WHAT YOU ARE ASKED TO DO -
Please copy out the entries below exactly, beginning with the line that contains "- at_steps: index" and ending with the line that contains "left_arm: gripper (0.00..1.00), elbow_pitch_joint", and include nothing outside that span.
-------- DATASET EXTRACT --------
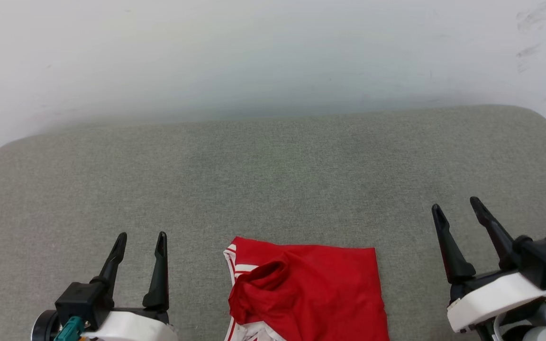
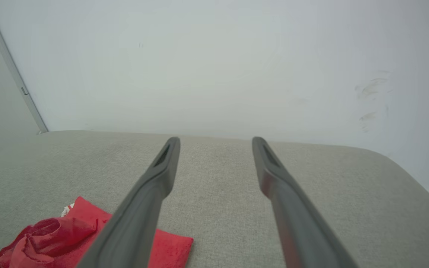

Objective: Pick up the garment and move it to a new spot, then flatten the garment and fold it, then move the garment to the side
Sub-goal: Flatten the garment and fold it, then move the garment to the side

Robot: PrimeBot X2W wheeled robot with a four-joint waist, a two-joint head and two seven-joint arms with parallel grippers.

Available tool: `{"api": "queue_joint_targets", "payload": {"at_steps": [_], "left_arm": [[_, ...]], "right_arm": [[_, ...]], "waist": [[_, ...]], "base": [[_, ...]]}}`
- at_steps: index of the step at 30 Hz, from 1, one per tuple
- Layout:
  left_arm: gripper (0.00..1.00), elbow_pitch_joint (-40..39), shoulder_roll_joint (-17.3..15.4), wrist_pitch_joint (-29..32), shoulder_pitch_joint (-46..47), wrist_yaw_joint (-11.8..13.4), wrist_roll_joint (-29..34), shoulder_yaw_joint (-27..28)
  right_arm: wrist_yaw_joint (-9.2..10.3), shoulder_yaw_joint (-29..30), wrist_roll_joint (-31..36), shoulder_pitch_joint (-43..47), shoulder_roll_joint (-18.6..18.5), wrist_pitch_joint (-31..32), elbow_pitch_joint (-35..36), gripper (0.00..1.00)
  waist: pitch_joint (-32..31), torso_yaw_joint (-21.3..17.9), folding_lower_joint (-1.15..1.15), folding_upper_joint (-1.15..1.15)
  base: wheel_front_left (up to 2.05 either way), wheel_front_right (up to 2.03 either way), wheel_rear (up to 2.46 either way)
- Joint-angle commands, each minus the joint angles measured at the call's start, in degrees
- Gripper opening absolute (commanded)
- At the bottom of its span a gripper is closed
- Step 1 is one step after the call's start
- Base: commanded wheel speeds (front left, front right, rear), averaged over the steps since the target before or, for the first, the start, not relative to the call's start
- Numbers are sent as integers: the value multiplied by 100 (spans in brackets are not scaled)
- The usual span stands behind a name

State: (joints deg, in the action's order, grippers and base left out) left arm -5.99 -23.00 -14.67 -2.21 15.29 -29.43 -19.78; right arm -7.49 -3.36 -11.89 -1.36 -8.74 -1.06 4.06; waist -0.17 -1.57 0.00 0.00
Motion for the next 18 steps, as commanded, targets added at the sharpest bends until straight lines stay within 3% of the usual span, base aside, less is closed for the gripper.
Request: {"api": "queue_joint_targets", "payload": {"at_steps": [1,18], "left_arm": [[100,19,15,-28,-97,6,11,46],[100,42,129,-57,-313,22,122,183]], "right_arm": [[1,18,37,210,101,-5,151,100],[1,344,112,829,435,371,689,100]], "waist": [[-29,-39,0,0],[-81,-72,0,0]], "base": [[0,0,0],[0,0,0]]}}
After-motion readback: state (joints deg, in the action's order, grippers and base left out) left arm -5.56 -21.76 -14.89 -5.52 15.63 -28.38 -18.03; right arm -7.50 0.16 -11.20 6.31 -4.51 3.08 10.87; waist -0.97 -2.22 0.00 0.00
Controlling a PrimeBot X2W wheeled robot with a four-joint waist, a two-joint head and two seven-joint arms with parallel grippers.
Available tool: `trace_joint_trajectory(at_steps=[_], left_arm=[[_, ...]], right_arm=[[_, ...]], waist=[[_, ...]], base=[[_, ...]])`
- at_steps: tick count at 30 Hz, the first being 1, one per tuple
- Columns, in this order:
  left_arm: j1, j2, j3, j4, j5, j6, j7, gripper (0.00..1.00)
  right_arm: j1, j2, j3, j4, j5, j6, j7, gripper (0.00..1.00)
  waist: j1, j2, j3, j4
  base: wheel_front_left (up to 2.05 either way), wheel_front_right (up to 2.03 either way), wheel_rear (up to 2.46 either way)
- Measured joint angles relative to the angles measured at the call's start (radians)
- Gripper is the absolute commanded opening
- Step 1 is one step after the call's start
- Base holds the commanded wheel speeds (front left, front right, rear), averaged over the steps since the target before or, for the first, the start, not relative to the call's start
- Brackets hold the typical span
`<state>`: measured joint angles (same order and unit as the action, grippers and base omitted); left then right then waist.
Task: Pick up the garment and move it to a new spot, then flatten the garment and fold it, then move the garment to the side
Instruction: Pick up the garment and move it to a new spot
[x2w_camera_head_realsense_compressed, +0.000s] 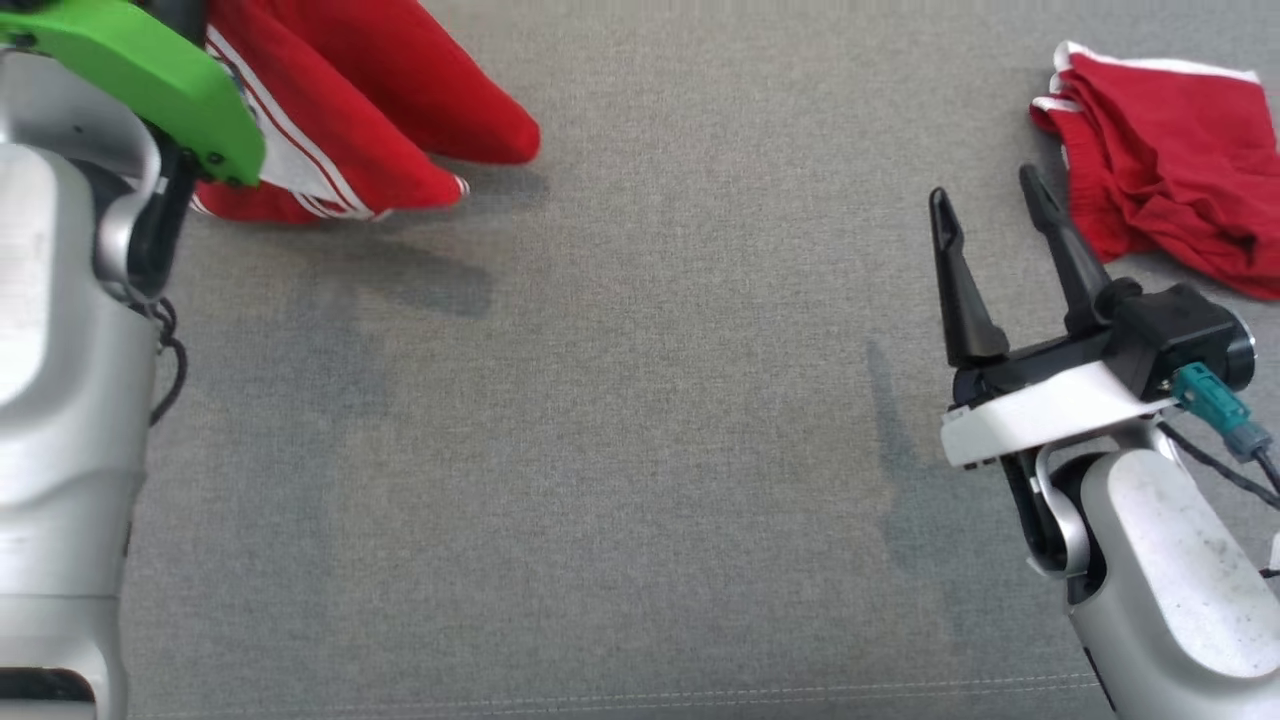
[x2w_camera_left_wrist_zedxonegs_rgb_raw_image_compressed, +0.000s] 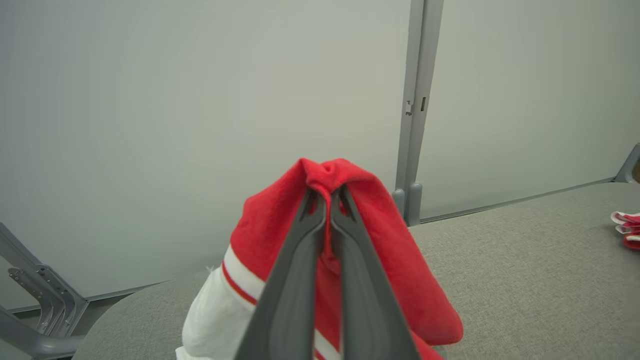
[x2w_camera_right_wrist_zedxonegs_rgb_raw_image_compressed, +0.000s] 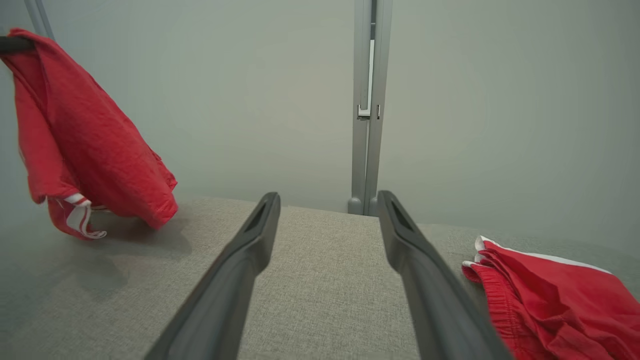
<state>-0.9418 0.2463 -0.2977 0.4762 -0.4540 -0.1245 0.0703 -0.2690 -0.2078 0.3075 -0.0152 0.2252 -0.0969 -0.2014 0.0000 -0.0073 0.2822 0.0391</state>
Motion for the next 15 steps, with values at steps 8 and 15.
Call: trace_joint_trajectory(at_steps=[8,15], left_arm=[[0.151,-0.088,-0.132,-0.018,-0.078,0.000,0.036,0.00],[0.247,-0.212,-0.191,-0.048,-0.164,0.000,0.024,0.00]], right_arm=[[0.050,0.031,0.035,0.042,0.014,0.016,0.000,1.00],[0.058,0.042,0.034,0.048,0.021,0.016,0.000,1.00]], waist=[[0.0000,0.0000,-0.095,-0.038],[0.0000,0.0000,-0.137,-0.096]], base=[[0.00,0.00,0.00],[0.00,0.00,0.00]])
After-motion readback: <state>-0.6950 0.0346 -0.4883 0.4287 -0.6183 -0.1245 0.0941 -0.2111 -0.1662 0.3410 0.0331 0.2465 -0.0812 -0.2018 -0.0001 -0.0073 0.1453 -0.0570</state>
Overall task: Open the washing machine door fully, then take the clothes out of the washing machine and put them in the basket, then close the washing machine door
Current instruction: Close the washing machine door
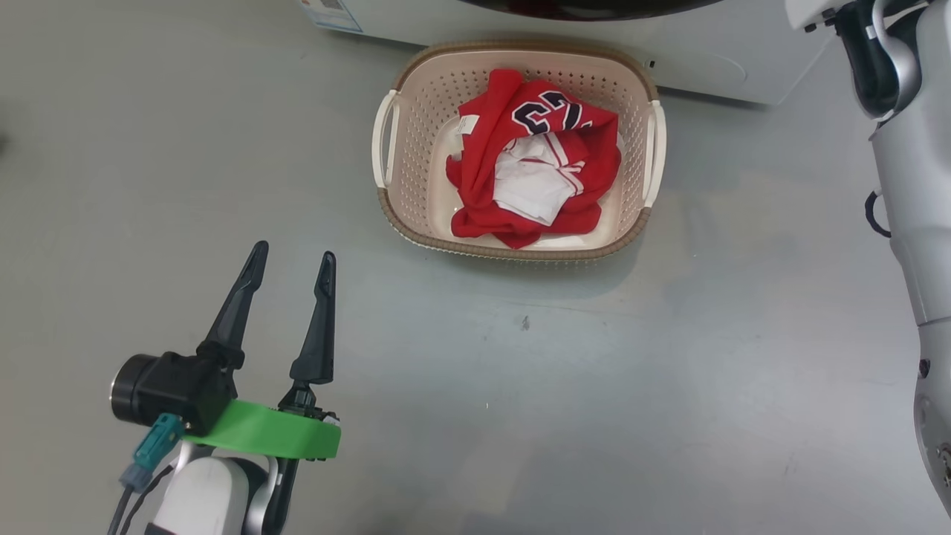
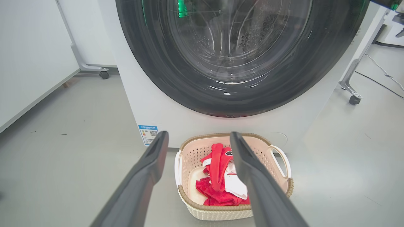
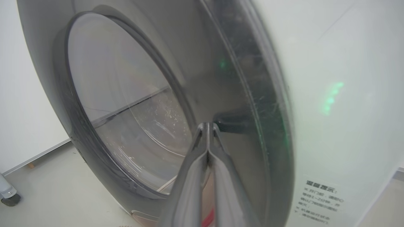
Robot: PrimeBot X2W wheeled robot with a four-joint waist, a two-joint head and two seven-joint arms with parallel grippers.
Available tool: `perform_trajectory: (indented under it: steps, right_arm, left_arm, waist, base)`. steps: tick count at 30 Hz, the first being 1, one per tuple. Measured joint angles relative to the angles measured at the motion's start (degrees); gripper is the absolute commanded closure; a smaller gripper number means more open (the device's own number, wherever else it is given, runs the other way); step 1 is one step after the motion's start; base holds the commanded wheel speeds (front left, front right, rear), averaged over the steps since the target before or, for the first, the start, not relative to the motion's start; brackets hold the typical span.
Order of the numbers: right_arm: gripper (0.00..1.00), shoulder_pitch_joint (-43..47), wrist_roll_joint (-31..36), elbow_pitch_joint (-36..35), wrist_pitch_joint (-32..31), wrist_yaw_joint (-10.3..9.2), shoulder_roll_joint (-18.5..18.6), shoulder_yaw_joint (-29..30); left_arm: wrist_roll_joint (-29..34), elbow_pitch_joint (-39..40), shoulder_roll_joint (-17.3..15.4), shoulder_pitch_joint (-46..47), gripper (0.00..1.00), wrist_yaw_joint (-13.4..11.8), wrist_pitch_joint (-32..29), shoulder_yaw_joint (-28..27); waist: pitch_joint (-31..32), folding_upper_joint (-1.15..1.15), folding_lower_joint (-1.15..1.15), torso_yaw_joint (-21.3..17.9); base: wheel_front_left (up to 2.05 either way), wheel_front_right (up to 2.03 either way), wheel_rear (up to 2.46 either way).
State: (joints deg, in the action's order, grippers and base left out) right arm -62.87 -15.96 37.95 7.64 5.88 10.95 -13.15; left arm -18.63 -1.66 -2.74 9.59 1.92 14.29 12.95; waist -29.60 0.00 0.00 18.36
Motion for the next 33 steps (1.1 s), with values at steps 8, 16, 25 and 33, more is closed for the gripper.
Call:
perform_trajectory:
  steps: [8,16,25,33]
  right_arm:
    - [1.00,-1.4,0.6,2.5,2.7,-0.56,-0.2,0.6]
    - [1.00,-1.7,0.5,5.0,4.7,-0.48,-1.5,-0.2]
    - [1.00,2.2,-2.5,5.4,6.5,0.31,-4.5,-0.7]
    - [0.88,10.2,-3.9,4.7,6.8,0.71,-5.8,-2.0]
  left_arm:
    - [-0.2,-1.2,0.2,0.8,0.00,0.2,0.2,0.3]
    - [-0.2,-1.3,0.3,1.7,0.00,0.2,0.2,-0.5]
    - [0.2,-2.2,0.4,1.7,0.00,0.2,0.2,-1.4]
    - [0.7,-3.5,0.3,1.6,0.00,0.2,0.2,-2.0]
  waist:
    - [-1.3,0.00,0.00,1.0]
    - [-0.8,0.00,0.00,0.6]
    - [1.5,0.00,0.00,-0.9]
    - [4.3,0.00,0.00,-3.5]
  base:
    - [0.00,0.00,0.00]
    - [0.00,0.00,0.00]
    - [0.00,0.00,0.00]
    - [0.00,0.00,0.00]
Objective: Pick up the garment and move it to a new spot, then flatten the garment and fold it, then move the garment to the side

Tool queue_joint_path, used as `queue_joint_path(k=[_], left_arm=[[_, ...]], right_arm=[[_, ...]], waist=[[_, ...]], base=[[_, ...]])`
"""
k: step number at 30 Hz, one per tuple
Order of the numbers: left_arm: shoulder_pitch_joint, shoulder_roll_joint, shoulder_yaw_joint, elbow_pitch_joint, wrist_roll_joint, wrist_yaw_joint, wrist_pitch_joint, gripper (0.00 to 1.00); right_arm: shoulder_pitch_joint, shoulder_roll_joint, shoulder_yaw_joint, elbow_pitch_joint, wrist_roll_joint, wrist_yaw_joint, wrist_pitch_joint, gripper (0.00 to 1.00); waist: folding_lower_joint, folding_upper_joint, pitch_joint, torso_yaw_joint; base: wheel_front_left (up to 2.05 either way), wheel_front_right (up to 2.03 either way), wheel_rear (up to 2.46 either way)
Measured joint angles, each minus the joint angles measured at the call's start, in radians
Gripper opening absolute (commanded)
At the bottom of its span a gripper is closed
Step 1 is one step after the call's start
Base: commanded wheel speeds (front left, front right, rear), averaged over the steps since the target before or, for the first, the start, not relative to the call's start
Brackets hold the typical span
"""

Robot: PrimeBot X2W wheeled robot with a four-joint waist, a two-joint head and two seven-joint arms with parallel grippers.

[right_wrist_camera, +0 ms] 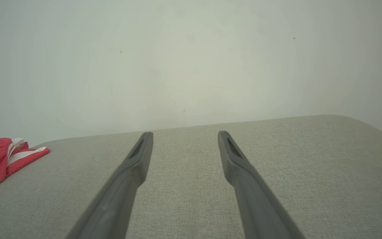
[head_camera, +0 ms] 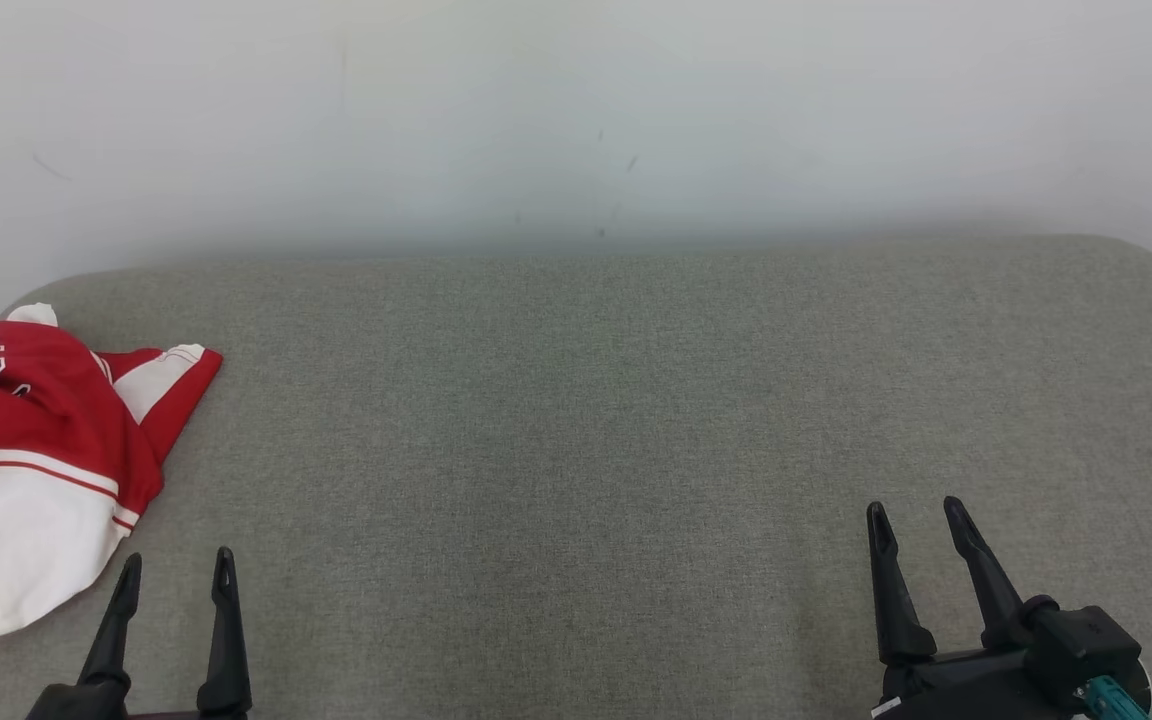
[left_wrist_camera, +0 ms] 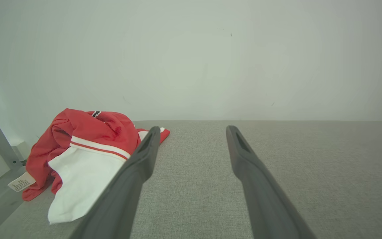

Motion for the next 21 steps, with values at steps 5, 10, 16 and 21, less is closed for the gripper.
queue_joint_path(k=[5,10,16,21], left_arm=[[0.001,0.008,-0.009,0.011,0.022,-0.009,-0.009,1.00],[0.001,0.016,-0.019,0.012,0.044,-0.016,-0.018,1.00],[0.000,0.022,-0.023,0.020,0.050,-0.017,-0.022,1.00],[-0.001,0.026,-0.021,0.029,0.045,-0.017,-0.022,1.00]], right_arm=[[0.001,0.000,-0.005,-0.007,-0.026,0.000,-0.009,1.00],[0.006,0.000,-0.013,-0.010,-0.055,0.000,-0.018,1.00],[0.010,0.000,-0.013,-0.009,-0.067,0.000,-0.022,1.00],[0.011,0.000,-0.013,-0.006,-0.067,0.000,-0.022,1.00]], waist=[[0.0000,0.0000,0.001,-0.002],[0.0000,0.0000,0.001,-0.004],[0.0000,0.0000,0.000,-0.004],[0.0000,0.0000,-0.002,-0.002]], base=[[0.00,0.00,0.00],[0.00,0.00,0.00],[0.00,0.00,0.00],[0.00,0.00,0.00]])
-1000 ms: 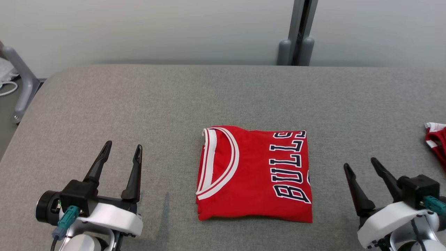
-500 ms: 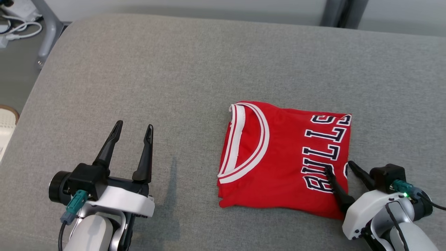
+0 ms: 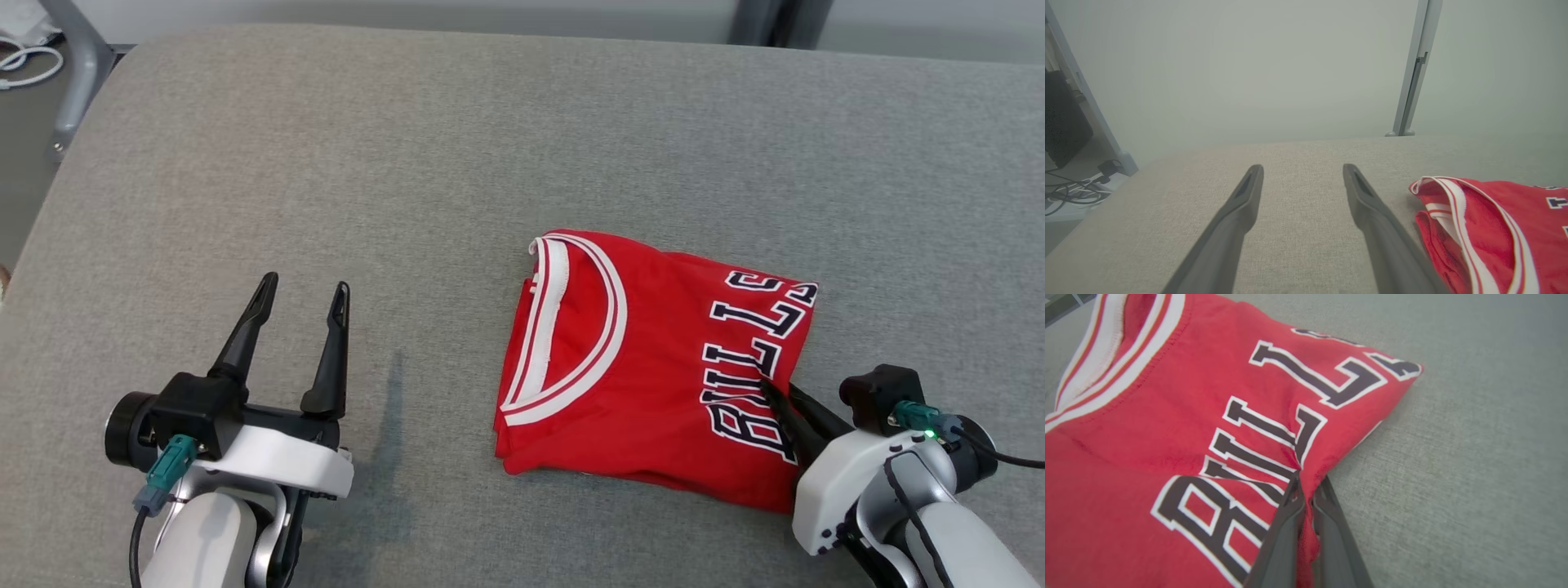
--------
TASK OUTPUT -
- at_steps: index of the step at 30 Hz, from 1, one per tuple
- Layout:
  left_arm: gripper (0.00..1.00), elbow_pitch_joint (-40..39), shoulder_roll_joint (-17.3..15.4), wrist_pitch_joint (-29..32), shoulder_pitch_joint (-46..47), wrist_yaw_joint (-11.8..13.4), wrist_roll_joint (-29..34), shoulder_yaw_joint (-27..28)

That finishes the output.